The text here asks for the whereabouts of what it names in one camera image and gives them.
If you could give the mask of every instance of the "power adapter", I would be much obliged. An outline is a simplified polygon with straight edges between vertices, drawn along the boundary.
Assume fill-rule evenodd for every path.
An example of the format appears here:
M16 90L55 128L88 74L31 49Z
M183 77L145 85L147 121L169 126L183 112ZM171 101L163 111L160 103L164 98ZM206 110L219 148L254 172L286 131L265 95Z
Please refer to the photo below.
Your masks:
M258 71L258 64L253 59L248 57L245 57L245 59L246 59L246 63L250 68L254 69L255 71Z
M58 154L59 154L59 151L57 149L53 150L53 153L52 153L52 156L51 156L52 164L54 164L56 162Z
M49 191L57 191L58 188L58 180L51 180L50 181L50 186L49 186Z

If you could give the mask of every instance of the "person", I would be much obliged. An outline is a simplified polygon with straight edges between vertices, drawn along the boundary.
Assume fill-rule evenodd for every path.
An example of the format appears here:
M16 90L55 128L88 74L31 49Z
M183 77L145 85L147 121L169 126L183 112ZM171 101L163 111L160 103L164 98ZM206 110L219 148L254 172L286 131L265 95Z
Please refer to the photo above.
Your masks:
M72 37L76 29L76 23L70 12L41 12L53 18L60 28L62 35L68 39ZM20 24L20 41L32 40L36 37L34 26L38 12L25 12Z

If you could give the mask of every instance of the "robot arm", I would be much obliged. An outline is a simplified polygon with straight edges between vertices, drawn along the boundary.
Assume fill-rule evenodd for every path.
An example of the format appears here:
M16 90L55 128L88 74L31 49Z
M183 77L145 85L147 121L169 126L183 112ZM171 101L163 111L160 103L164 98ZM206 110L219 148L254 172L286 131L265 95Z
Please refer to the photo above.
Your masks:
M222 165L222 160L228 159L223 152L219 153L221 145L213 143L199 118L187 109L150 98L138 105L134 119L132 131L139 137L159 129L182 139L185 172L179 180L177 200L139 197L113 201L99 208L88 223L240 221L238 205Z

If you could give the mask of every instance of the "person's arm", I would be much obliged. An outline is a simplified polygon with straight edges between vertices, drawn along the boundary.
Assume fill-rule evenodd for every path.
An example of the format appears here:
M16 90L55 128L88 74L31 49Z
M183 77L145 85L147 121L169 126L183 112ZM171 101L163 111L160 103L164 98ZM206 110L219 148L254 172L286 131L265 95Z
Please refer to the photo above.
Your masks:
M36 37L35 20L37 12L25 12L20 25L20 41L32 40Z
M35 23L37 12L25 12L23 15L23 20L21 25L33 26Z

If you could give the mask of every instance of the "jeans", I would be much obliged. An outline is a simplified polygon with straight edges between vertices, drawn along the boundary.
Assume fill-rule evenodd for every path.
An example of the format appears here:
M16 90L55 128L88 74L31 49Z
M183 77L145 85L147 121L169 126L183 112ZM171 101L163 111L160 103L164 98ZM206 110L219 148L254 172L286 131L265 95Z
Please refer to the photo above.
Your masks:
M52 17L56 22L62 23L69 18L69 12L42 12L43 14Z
________________
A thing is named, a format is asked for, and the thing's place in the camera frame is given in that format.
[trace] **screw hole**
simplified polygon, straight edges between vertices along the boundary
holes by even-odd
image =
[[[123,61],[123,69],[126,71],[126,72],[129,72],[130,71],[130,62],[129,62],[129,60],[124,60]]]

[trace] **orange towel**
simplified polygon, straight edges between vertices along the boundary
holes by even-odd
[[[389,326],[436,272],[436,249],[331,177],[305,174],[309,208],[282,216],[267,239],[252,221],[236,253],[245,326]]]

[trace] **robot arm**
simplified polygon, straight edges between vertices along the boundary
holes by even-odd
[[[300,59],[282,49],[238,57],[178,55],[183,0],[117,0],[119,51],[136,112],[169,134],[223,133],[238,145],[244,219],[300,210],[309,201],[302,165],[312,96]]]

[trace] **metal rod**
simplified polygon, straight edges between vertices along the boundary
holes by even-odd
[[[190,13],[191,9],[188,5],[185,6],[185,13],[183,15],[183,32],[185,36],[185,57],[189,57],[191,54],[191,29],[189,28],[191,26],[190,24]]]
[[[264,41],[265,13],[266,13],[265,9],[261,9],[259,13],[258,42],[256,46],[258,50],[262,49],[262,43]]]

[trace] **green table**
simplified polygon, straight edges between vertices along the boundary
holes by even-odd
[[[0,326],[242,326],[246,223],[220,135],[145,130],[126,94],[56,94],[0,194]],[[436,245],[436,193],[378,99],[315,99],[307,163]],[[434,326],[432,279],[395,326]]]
________________
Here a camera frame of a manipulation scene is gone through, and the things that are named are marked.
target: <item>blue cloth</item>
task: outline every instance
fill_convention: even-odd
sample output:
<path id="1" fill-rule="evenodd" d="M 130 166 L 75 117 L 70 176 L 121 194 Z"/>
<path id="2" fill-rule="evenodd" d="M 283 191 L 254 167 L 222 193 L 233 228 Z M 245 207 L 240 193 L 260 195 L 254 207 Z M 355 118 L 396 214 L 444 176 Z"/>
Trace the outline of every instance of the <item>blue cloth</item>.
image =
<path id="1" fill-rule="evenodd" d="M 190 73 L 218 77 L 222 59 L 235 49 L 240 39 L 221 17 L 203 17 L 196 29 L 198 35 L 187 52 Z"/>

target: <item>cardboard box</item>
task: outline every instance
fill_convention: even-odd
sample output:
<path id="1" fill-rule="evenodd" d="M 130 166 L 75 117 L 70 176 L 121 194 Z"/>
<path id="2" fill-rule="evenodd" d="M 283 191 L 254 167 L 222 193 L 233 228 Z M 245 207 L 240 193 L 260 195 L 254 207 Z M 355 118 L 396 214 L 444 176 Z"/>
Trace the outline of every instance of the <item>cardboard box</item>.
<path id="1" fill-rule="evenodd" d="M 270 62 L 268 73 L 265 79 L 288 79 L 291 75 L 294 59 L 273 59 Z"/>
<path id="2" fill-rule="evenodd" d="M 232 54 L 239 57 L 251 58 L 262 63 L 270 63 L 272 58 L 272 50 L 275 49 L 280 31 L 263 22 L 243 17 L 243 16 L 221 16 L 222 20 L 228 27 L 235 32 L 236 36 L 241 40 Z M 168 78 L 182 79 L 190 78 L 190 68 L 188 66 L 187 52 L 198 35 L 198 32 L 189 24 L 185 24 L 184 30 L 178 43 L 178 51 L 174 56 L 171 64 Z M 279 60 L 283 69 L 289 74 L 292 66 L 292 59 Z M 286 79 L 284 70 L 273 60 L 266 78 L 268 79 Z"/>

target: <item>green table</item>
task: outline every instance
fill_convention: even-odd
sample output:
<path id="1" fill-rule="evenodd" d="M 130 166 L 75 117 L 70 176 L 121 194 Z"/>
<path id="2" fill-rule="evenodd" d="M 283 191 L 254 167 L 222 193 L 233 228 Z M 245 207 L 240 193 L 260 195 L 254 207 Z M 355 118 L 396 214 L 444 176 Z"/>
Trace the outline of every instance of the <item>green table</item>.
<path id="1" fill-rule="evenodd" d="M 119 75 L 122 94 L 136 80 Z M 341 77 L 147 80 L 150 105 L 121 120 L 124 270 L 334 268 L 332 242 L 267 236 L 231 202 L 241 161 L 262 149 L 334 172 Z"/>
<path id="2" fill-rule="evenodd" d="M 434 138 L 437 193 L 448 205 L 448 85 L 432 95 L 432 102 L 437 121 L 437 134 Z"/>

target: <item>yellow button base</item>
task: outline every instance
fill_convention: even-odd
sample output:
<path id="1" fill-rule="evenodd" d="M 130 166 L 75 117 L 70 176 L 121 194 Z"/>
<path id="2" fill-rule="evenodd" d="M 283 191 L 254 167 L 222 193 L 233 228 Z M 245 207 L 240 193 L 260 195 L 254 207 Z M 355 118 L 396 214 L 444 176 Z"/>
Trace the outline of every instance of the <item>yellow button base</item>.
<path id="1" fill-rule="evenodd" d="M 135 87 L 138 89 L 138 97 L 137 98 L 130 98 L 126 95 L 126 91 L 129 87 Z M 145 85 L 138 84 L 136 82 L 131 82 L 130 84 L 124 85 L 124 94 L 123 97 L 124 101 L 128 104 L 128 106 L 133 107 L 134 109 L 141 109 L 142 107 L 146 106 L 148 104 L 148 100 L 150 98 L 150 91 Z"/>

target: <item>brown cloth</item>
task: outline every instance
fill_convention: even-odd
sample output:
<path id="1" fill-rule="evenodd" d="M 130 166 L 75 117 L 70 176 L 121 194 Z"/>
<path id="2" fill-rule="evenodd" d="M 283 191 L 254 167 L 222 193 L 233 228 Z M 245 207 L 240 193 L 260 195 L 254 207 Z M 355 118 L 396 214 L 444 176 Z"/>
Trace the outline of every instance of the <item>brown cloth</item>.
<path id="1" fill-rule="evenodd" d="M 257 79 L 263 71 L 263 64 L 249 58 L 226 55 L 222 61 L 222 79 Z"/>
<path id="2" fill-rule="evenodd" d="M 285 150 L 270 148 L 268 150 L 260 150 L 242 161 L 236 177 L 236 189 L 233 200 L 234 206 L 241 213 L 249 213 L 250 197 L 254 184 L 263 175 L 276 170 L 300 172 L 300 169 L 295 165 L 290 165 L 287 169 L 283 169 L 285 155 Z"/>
________________
Task requirements: Repeat exactly the lines above from the one with "The text here" up to and including the one with "Please refer to the photo below.". No other line belongs in the reply.

Exercise answer:
The text here asks for the whereabouts of what it names in one camera image and gives them.
If you could give the mask of every instance of the "power adapter", I would be much obliged. An outline is a simplified polygon with straight edges between vertices, drawn along the boundary.
Assume fill-rule evenodd for every path.
An example of the format appears here:
M16 90L55 128L88 74L31 49Z
M183 77L145 85L147 121L169 126L183 112ZM171 101L163 111L160 103L164 98ZM206 110L219 148L254 172L286 131L265 95Z
Please refer to the photo below.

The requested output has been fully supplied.